## [Problem description]
Return each of the entries below word for word.

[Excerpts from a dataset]
== Segment start ==
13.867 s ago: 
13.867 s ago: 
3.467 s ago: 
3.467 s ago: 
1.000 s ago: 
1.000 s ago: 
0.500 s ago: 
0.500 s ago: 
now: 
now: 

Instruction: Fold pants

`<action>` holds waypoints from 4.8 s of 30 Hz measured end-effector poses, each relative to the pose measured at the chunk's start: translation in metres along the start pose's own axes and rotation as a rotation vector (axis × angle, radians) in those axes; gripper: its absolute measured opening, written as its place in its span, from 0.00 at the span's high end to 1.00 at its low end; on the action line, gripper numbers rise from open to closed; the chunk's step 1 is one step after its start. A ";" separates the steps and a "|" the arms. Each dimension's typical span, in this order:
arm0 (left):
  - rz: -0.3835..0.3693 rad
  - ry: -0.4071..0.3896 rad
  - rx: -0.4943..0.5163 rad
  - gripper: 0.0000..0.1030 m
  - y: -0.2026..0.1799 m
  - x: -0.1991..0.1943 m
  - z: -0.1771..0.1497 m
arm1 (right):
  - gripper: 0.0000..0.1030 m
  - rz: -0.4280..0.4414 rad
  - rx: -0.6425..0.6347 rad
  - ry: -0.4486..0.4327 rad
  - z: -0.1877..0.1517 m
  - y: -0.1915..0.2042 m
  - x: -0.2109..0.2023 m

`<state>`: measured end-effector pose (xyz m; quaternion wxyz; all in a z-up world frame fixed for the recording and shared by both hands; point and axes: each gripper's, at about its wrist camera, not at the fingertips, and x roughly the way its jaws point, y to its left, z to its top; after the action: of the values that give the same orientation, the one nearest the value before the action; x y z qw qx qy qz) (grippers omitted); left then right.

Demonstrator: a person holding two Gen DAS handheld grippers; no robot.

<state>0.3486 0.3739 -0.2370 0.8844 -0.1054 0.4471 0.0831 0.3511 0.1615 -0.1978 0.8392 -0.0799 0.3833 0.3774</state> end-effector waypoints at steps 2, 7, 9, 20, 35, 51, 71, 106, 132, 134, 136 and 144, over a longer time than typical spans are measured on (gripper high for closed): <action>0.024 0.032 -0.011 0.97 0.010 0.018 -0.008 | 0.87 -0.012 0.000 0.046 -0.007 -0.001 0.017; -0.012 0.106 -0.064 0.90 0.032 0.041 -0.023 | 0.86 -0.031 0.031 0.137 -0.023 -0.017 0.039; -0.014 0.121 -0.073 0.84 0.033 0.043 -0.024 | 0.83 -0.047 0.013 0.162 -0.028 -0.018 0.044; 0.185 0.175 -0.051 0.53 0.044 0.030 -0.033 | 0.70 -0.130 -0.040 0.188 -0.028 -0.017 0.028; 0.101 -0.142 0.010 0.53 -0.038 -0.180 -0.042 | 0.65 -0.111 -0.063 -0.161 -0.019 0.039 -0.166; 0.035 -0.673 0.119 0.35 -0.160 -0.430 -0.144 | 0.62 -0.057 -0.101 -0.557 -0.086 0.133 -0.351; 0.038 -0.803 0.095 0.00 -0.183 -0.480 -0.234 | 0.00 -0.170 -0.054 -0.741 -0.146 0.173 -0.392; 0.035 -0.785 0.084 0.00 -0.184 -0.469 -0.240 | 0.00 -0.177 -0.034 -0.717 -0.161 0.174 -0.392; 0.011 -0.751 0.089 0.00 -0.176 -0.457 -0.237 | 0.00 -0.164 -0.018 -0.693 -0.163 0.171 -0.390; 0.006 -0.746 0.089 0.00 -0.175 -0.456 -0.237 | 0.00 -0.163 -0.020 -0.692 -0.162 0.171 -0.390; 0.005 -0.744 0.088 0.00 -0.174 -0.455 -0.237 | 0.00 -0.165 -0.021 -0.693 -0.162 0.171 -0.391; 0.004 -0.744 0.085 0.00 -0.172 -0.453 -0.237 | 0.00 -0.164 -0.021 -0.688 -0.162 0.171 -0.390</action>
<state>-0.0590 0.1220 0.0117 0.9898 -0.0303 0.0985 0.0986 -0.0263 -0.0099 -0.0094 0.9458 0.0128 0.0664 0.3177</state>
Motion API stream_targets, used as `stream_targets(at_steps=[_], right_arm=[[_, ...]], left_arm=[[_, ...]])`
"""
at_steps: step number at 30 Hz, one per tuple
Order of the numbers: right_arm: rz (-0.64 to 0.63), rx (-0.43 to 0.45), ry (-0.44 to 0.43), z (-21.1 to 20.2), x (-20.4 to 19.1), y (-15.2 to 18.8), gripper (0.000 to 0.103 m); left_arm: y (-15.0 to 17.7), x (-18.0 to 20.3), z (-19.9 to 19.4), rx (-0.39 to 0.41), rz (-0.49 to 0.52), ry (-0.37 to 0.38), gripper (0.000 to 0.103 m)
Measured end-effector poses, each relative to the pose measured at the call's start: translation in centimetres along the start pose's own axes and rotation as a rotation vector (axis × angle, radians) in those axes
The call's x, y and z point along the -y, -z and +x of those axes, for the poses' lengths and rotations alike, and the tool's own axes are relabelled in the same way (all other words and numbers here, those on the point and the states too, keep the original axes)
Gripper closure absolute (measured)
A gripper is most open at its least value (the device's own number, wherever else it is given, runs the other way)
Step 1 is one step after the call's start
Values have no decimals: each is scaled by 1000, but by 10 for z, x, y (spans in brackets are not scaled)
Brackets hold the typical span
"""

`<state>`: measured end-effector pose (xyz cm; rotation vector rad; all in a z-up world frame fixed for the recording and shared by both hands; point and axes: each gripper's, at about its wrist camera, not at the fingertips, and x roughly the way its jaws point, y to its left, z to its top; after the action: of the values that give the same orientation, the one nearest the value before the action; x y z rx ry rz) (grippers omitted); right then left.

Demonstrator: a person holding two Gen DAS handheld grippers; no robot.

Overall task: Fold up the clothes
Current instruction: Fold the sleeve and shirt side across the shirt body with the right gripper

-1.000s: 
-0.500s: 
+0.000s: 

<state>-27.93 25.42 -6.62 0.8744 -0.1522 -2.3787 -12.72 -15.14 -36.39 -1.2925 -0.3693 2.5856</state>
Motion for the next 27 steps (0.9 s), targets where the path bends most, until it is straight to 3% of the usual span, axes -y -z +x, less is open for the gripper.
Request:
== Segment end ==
## [Solution for this problem]
13.867 s ago: 
13.867 s ago: 
3.467 s ago: 
3.467 s ago: 
1.000 s ago: 
1.000 s ago: 
0.500 s ago: 
0.500 s ago: 
now: 
now: 

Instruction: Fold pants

`<action>` holds waypoints from 4.8 s of 30 Hz measured end-effector poses, each relative to the pose measured at the chunk's start: translation in metres along the start pose's own axes and rotation as a rotation vector (axis × angle, radians) in those axes; gripper: its absolute measured opening, written as its place in its span, from 0.00 at the span's high end to 1.00 at its low end; on the action line, gripper numbers rise from open to closed; the chunk's step 1 is one step after its start. A ";" separates the steps and a "|" the arms. Each dimension's typical span, in this order:
arm0 (left):
  - rz: -0.3835..0.3693 rad
  - ry: -0.4071..0.3896 rad
  - rx: -0.4943..0.5163 rad
  - gripper: 0.0000..0.1030 m
  - y: -0.2026..0.1799 m
  - x: -0.1991..0.1943 m
  - z: -0.1771..0.1497 m
arm1 (right):
  - gripper: 0.0000..0.1030 m
  - rz: -0.4280..0.4414 rad
  - rx: -0.6425..0.6347 rad
  - ry: -0.4486..0.4327 rad
  - z: -0.1877..0.1517 m
  - y: -0.1915..0.2042 m
  - x: -0.2109..0.2023 m

`<state>`: measured end-effector pose (xyz m; quaternion wxyz; all in a z-up world frame fixed for the recording and shared by both hands; point and axes: each gripper's, at about its wrist camera, not at the fingertips, and x roughly the way its jaws point, y to its left, z to its top; after the action: of the values that give the same orientation, the one nearest the value before the action; x y z qw qx qy qz) (grippers omitted); left then right.

Demonstrator: a person holding two Gen DAS handheld grippers; no robot.

<state>0.3486 0.3739 -0.2370 0.8844 -0.1054 0.4471 0.0831 0.3511 0.1615 -0.1978 0.8392 -0.0799 0.3833 0.3774</state> end-effector waypoints at steps 2, 7, 9, 20, 35, 51, 71, 106, 132, 134, 136 and 144, over a longer time than typical spans are measured on (gripper high for closed): <action>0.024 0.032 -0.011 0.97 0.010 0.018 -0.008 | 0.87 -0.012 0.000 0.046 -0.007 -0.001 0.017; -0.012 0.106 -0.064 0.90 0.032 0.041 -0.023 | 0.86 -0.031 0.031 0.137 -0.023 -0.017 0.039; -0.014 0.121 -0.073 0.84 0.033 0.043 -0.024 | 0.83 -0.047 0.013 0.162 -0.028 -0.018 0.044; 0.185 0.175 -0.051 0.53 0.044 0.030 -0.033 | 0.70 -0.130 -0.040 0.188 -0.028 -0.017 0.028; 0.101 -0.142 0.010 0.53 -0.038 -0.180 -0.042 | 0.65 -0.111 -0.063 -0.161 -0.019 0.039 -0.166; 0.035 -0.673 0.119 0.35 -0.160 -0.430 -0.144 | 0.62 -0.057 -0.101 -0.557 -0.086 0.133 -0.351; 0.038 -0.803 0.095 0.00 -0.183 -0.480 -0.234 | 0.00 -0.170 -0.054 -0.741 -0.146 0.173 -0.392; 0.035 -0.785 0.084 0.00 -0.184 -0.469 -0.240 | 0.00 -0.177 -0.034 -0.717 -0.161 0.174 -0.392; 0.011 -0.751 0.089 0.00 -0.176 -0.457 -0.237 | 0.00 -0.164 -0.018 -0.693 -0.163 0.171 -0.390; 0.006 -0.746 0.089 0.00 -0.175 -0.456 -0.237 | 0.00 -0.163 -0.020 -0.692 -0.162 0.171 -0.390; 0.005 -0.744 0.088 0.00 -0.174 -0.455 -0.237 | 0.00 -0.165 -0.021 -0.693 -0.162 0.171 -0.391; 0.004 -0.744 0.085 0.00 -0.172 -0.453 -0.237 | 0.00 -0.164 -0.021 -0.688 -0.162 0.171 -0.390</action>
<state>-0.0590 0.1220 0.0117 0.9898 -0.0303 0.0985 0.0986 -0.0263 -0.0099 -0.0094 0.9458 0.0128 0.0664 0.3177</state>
Motion API stream_targets, used as `stream_targets(at_steps=[_], right_arm=[[_, ...]], left_arm=[[_, ...]])`
"""
at_steps: step number at 30 Hz, one per tuple
Order of the numbers: right_arm: rz (-0.64 to 0.63), rx (-0.43 to 0.45), ry (-0.44 to 0.43), z (-21.1 to 20.2), x (-20.4 to 19.1), y (-15.2 to 18.8), gripper (0.000 to 0.103 m); left_arm: y (-15.0 to 17.7), x (-18.0 to 20.3), z (-19.9 to 19.4), rx (-0.39 to 0.41), rz (-0.49 to 0.52), ry (-0.37 to 0.38), gripper (0.000 to 0.103 m)
Measured end-effector poses, each relative to the pose measured at the call's start: translation in centimetres along the start pose's own axes and rotation as a rotation vector (axis × angle, radians) in those axes
The call's x, y and z point along the -y, -z and +x of those axes, for the poses' lengths and rotations alike, and the tool's own axes are relabelled in the same way (all other words and numbers here, those on the point and the states too, keep the original axes)
Gripper closure absolute (measured)
A gripper is most open at its least value (the device's own number, wherever else it is given, runs the other way)
Step 1 is one step after the call's start
Values have no decimals: each is scaled by 1000, but by 10 for z, x, y (spans in brackets are not scaled)
Brackets hold the typical span
"""

`<state>`: measured end-effector pose (xyz cm; rotation vector rad; all in a z-up world frame fixed for the recording and shared by both hands; point and axes: each gripper's, at about its wrist camera, not at the fingertips, and x roughly the way its jaws point, y to its left, z to its top; after the action: of the values that give the same orientation, the one nearest the value before the action; x y z rx ry rz) (grippers omitted); right then left.

Demonstrator: a person holding two Gen DAS handheld grippers; no robot.

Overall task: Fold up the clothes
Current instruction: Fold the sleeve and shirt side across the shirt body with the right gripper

-1.000s: 
-0.500s: 
+0.000s: 

<state>-27.93 25.42 -6.62 0.8744 -0.1522 -2.3787 -12.72 -15.14 -36.39 -1.2925 -0.3693 2.5856</state>
Motion for the next 27 steps (0.9 s), targets where the path bends most, until it is straight to 3% of the usual span, axes -y -z +x, less is open for the gripper.
Request:

What the exercise asked for is complete.